§ Task instructions: Leaving the pictures aside, transcribe the data below exactly.

§ Raw data:
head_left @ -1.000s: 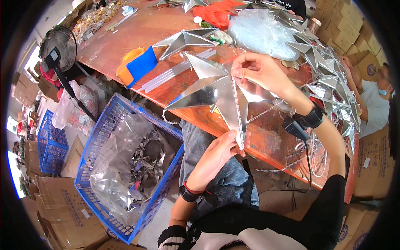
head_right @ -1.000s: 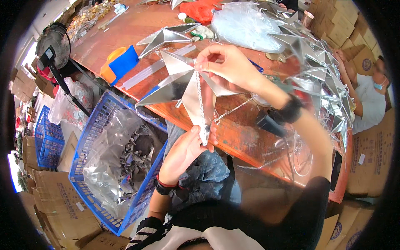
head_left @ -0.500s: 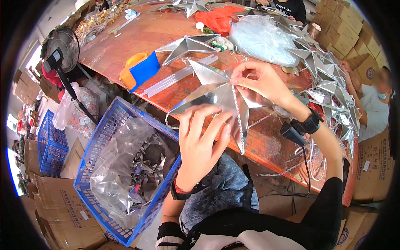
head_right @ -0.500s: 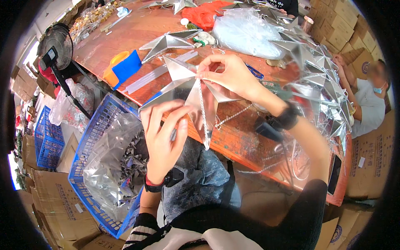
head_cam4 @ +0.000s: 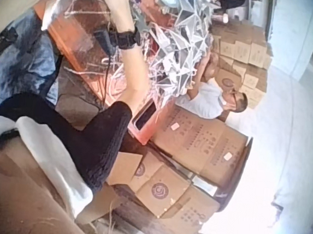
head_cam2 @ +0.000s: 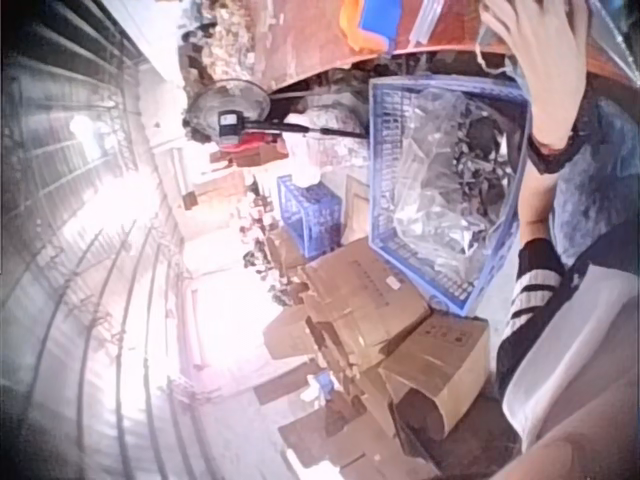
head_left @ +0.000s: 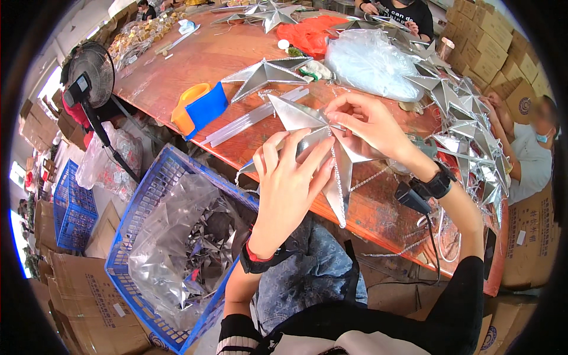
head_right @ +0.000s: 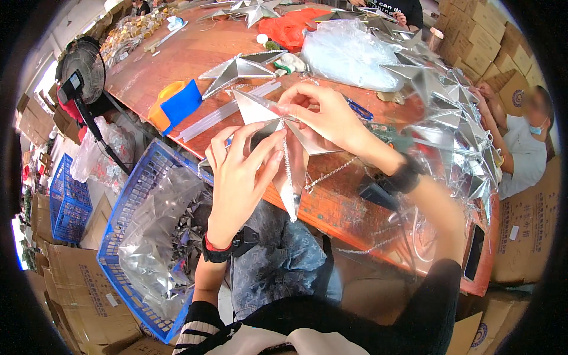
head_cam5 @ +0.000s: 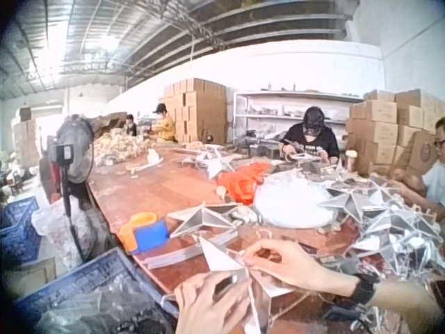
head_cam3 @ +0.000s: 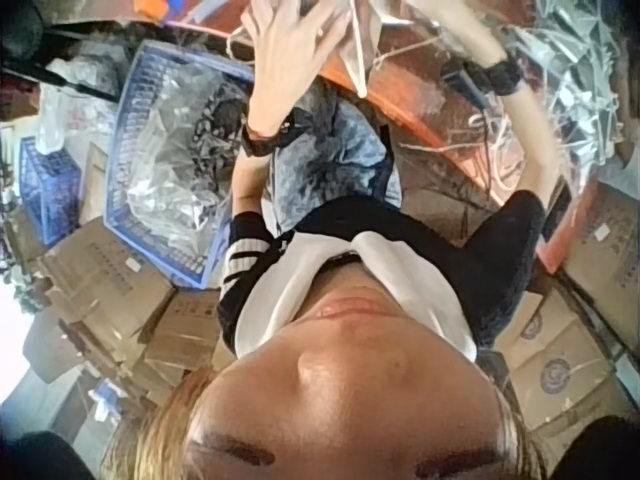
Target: Assembling silver decorative stars using a glue gun and small plastic beads in a factory setting.
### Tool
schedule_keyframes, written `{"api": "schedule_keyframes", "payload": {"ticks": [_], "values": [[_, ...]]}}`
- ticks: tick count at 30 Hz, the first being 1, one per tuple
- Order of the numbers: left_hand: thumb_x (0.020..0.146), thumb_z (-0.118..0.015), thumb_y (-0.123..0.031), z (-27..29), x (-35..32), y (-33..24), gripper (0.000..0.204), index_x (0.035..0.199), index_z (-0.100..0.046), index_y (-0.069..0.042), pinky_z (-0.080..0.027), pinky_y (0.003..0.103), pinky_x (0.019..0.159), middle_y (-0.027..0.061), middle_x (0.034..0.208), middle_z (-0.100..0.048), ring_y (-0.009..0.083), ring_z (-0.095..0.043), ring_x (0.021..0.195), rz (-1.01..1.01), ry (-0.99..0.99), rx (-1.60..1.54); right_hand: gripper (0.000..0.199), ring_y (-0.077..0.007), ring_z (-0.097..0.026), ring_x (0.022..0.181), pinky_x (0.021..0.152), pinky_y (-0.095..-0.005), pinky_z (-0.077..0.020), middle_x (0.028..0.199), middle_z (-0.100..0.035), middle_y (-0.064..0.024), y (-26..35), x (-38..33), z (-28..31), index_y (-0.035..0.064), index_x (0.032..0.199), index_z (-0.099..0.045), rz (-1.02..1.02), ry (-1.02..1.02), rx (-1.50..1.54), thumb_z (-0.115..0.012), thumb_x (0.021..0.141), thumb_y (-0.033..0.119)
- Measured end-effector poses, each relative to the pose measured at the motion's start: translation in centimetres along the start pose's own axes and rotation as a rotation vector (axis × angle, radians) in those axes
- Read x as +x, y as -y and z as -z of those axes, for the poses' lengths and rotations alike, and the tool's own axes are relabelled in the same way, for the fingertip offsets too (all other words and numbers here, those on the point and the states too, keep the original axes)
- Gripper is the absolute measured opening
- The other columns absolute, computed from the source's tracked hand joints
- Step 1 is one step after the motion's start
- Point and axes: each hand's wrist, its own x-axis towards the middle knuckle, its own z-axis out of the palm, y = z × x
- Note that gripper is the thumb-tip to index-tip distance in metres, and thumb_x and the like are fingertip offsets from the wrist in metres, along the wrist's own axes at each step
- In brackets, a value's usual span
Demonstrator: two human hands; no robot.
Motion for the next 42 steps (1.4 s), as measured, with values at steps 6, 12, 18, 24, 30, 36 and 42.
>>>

§ Written solution:
head_left @ -1.000s: 
head_right @ -1.000s: 
head_left @ -0.500s: 
head_right @ -0.500s: 
head_cam4 @ +0.000s: 
head_cam2 @ +0.000s: 
head_left @ +0.000s: 
head_right @ +0.000s: 
head_cam5 @ +0.000s: 
head_cam3 @ +0.000s: 
Target: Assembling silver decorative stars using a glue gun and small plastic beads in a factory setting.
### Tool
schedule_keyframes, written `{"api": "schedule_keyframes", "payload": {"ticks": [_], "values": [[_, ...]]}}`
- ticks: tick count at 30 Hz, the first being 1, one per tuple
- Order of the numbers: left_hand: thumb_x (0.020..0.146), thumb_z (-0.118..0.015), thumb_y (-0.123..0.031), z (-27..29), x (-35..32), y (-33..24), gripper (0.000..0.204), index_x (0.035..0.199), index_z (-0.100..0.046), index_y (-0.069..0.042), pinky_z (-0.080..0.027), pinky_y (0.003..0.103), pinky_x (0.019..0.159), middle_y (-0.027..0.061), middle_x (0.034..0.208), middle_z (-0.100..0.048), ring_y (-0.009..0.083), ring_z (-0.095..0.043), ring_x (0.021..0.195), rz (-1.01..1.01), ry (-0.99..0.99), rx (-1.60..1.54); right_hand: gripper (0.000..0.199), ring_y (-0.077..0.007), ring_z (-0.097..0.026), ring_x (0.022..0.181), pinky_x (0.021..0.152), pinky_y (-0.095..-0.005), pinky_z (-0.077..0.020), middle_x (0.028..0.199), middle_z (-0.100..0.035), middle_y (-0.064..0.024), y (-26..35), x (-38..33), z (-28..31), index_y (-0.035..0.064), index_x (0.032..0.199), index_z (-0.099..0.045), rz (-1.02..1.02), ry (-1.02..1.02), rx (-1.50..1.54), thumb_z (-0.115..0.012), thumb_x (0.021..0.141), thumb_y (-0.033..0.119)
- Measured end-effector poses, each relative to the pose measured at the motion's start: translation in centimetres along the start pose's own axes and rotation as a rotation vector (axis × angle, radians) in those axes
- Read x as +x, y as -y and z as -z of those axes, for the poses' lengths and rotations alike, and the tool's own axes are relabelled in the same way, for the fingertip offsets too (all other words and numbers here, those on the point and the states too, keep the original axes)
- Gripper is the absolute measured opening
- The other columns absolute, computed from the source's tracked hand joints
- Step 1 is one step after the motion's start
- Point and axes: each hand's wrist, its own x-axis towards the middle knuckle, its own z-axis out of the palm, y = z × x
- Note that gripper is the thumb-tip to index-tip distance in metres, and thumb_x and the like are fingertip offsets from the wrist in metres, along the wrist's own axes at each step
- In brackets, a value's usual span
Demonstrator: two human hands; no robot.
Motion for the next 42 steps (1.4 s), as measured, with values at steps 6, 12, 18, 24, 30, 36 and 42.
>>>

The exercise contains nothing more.